Similar to the DESeq2 tests, we aren’t necessarily looking for a carbon copy of the results. While the process should be entirely deterministic, it is better to allow some wiggle room and merely look that the columns we’re interested in are present and that the data has the right shape. Note that EdgeR doesn’t perform a BH correction (the p-adjusted column is non-existant). It’s either an option that’s off by default or just not a feature! Not a problem, we have the p-values so we can do it ourselves (see the markdown).

4. run_limma() and run_voom()

Our final in this set of three, we’re testing two related functions in the Limma package. While you can create an analysis that only uses Limma, in our case we can apply the voom workflow to refine our data a little more. More info on how these work in the cited documentation. A little technique that can be useful for optional workflows like this is including a boolean flag in the parameters of the function. If I am running a function add_numbers(1, -4, abs=TRUE), the parameter abs might change the functions operation so that it takes the absolute value of numbers before adding them together. I could create this behavior like so:

add_numbers <- function(x, y, abs=FALSE) {
  if (abs) { # code enters here if abs is TRUE
    return(abs(x) + abs(y)) # return means function exits, doesn't go to "else {}"
  } else { # code enters here if abs was false
    return(x + y)
  }
}

This is a very useful technique for re-using functions, meaning I don’t need to write two functions that do similar things when I can change their behavior with that boolean parameter.

Tests

test_that("test limma + voom work + work together", {
  load("data/mock_counts_df.RData")
  group <- factor(rep(c(1,2), each=2))
  # design
  design <- data.frame(day4=1, day4vsday7=c(0, 0, 1, 1))
  row.names(design) <- c("vP4_1", "vP4_2", "vP7_1", "vP7_2")
  # limma + voom
  expect_warning(voom_res <- run_limma(counts_df, design, group)) # voom yelling, ignore
  expect_equal(dim(voom_res), c(15026, 6))
  expect_equal(names(voom_res), c("logFC", "AveExpr", "t", "P.Value",
                                  "adj.P.Val", "B"))
})

This ultimately functions similarly to the first two series of tests: load test data, apply the function to it, make sure the results are the right size, shape, and type. This includes the voom procedure, so using only limma results will yield failures.
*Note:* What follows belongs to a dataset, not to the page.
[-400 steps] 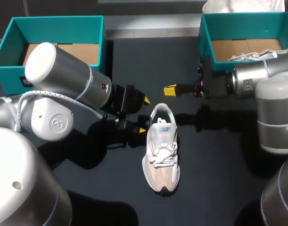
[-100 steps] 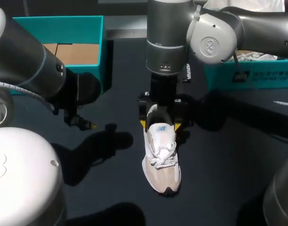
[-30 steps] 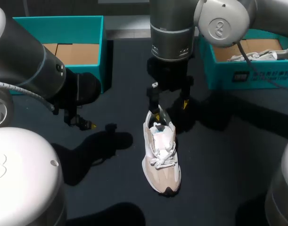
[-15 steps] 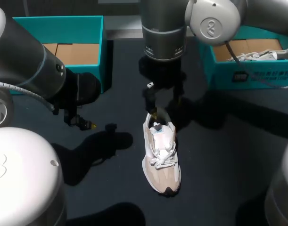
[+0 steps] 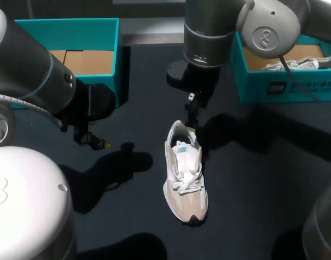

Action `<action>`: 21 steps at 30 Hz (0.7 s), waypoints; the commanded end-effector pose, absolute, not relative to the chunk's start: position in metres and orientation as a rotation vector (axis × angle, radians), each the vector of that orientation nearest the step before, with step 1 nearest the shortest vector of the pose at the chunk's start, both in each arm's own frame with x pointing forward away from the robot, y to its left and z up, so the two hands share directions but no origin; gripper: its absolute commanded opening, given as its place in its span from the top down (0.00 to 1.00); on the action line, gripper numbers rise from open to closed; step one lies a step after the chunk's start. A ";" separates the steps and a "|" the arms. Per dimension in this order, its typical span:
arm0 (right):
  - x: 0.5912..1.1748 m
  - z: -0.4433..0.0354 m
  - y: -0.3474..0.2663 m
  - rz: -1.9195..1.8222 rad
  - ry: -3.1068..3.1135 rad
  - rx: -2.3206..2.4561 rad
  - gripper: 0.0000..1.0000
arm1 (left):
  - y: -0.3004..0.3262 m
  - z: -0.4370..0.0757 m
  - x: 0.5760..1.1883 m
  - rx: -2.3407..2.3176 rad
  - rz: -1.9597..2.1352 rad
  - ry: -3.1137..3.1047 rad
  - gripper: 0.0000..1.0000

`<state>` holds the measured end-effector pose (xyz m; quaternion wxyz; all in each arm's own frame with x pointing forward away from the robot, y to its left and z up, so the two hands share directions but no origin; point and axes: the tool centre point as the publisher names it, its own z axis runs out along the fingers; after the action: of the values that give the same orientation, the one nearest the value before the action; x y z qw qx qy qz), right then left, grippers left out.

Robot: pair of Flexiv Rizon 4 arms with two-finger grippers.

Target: Take the shoe out of the shoebox, open the shoe tongue, remove and reinsert the insole, then place the shoe into the shoebox

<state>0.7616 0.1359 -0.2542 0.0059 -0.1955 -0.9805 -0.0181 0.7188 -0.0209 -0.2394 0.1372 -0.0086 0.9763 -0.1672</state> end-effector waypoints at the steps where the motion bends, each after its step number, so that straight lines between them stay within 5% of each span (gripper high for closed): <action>1: 0.756 -0.255 0.131 -0.262 -3.227 0.256 0.00 | -0.019 -0.239 0.717 -0.024 -0.485 2.824 0.00; 21: 0.790 -0.294 0.150 -0.158 -3.177 0.287 0.00 | -0.019 -0.239 0.717 -0.024 -0.485 2.824 0.00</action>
<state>0.7813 0.1333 -0.2803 -0.0322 0.0943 -0.9929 -0.0647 0.7188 -0.0209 -0.2393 0.1372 -0.0085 0.9763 -0.1672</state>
Note that Limma uses EdgeR to input data, so your first couple steps will look pretty familiar.

We create a design object to use, defining the experimental conditions. These are again using the day 4 and day 7 trials from the heart data.

5. combine_pval()

The final three functions concern modifying our differential expression results and creating plots of these combined results. While it would be trivial to make three plots using the same code or function, have R generate one consistent plot after changes in your data or method is extremely useful.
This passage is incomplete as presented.